→ **YOUR INSTRUCTIONS**
Reproduce all of the data that follows, character for character.

[Start of section]

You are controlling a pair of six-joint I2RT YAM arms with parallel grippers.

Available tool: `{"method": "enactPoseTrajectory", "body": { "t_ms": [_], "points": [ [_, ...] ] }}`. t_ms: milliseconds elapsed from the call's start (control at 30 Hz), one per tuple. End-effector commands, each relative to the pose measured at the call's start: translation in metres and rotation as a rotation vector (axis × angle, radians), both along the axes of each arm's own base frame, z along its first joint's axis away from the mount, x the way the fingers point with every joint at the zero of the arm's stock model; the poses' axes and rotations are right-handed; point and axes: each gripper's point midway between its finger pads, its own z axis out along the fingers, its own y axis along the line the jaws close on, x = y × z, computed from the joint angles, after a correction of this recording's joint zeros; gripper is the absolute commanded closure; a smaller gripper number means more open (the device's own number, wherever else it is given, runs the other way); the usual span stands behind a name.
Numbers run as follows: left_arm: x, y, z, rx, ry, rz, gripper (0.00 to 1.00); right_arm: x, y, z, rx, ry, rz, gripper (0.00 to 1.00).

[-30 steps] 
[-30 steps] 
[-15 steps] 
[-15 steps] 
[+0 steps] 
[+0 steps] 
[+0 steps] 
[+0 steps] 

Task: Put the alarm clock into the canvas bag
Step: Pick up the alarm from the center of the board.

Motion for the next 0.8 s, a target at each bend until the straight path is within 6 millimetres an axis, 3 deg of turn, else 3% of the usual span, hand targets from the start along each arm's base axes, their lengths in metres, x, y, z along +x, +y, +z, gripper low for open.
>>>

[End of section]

→ **ANSWER AREA**
You are controlling a pair of six-joint I2RT YAM arms with parallel grippers.

Available tool: `{"method": "enactPoseTrajectory", "body": { "t_ms": [_], "points": [ [_, ...] ] }}`. t_ms: milliseconds elapsed from the call's start (control at 30 Hz), one per tuple. End-effector commands, each relative to the pose measured at the call's start: translation in metres and rotation as a rotation vector (axis × angle, radians), both along the axes of each arm's own base frame, z along its first joint's axis away from the mount, x the way the fingers point with every joint at the zero of the arm's stock model; the poses' axes and rotations are right-handed; point and axes: each gripper's point midway between its finger pads, its own z axis out along the fingers, its own y axis along the line the jaws close on, x = y × z, computed from the joint angles, after a correction of this recording's joint zeros; gripper is the absolute commanded closure; a smaller gripper number means more open (the device's own number, wherever else it is given, runs the other way); the usual span stands behind a name.
Numbers run as follows: left_arm: x, y, z, rx, ry, rz, gripper (0.00 to 1.00); right_arm: x, y, z, rx, ry, rz, gripper (0.00 to 1.00).

[-30 steps] 
[-30 steps] 
[-15 steps] 
[-15 steps] 
[+0 steps] 
[+0 steps] 
[+0 steps] 
[+0 steps] 

Task: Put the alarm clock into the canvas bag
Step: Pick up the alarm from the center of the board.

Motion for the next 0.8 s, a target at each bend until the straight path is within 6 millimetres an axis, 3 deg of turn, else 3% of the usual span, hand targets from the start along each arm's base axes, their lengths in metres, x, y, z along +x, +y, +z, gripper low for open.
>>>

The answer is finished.